In realtà il sistema economico di una nazione non è chiuso. Gli scambi commerciali con l'estero hanno ricevuto numerosi impulsi verso una quasi completa liberalizzazione. Quindi, qualora si riesca a soddisfare la domanda eccessiva di beni sui mercati esteri la pressione sui prezzi dei prodotti nazionali rimane relativamente contenuta, a patto che un aumento verso l'interno della domanda estera, in misura pari o maggiore, non bilanci l'intero meccanismo.

Ciò si traduce in un aumento delle importazioni maggiore delle esportazioni.
Il risultato è inevitabilmente il deficit della bilancia commerciale. Come quello che caratterizza gli Stati Uniti da diversi anni.
Un deficit commerciale che si protrae nel tempo diventa un debito vero e proprio nei confronti dell'estero e si finanzia con la vendita di attività finanziarie. Nel caso americano si tratta di un deficit enorme, una grandezza dell'ordine di 400 bilioni di dollari l'anno. Oltre un bilione di dollari al giorno, sabato e domenica compresi, spesi sui mercati esteri per acquistare merci, a fronte dei quali si vendono dollari o attività finanziarie.

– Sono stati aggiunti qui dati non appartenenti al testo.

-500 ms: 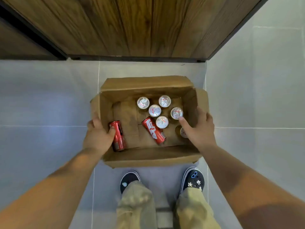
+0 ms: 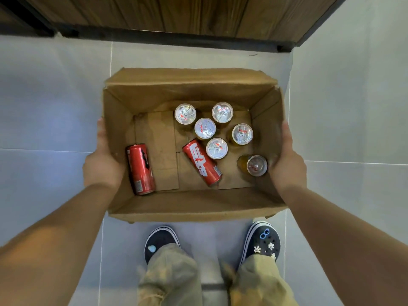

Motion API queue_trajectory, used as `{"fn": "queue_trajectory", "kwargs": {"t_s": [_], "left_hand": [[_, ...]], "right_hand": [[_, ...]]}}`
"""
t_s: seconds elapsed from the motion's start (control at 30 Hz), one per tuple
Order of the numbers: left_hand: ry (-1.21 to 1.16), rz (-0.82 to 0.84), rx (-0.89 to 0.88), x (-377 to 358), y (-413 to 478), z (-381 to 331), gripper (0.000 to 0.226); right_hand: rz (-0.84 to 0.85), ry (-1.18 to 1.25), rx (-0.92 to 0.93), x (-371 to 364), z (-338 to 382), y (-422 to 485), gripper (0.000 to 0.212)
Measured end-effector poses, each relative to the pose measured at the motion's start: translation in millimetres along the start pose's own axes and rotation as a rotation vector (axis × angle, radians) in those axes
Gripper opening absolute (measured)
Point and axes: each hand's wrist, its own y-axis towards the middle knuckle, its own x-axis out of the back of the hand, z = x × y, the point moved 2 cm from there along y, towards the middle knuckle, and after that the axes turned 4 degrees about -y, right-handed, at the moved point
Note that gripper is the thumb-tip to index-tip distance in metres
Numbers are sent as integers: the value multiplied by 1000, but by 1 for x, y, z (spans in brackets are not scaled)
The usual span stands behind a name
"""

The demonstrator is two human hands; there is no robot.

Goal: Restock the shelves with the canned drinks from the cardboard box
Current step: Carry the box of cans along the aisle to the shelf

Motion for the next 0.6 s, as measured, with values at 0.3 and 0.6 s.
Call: {"fn": "queue_trajectory", "kwargs": {"t_s": [0.3,0.6], "left_hand": [[-45,-60,-34,36,-12,-2,79],[-113,-123,70,195,-84,-23,78]], "right_hand": [[-3,68,-9,37,16,-13,89],[-24,6,174,171,101,-84,88]]}}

Generalmente c'è un meccanismo automatico che tende a riportare i deficit commerciali entro ordini di grandezza accettabili o addirittura a rovesciare il bilancio verso differenziali positivi. E' il tasso di cambio. I beni extranazionali vanno pagati in valuta straniera oppure, nel caso americano, trattandosi della valuta più largamente accettata nel mondo, si pagano direttamente in biglietti verdi.

Nel primo caso la richiesta di valuta straniera tende a deprezzare la moneta nazionale, nel secondo caso anche, in quanto generalmente il venditore non può spendere i dollari nel proprio paese. Dovrà quindi ricambiarli nella propria valuta.
In questo modo il processo di deprezzamento della valuta nazionale rende i beni esteri via via più cari e lentamente annulla la convenienza ad acquistarli.

Perché questo non è avvenuto? Perché il dollaro non si è deprezzato ma quota ancora sui massimi storici nei confronti delle principali valute straniere?
Semplicemente per il motivo che i soldi incassati dagli stranieri rientrano immediatamente negli Stati Uniti per essere investiti in assets immobiliari e finanziari.
La fiducia nella locomotiva americana è altissima anche all'estero. E i capitali liberi di muoversi salgono sempre sulla locomotiva ritenuta più veloce.

In questo enorme scambio di prodotti e valute c'è un piccolo grande dettaglio che spesso sfugge: il finanziamento del deficit commerciale tramite la vendita di assets finanziari, a cui si aggiunge l'ulteriore afflusso di capitali stranieri in cerca di rendimenti più alti, ha portato la percentuale di assets finanziari americani detenuti dagli stranieri al 40%!
Una percentuale tutt'altro che modesta e sicuramente molto preoccupante.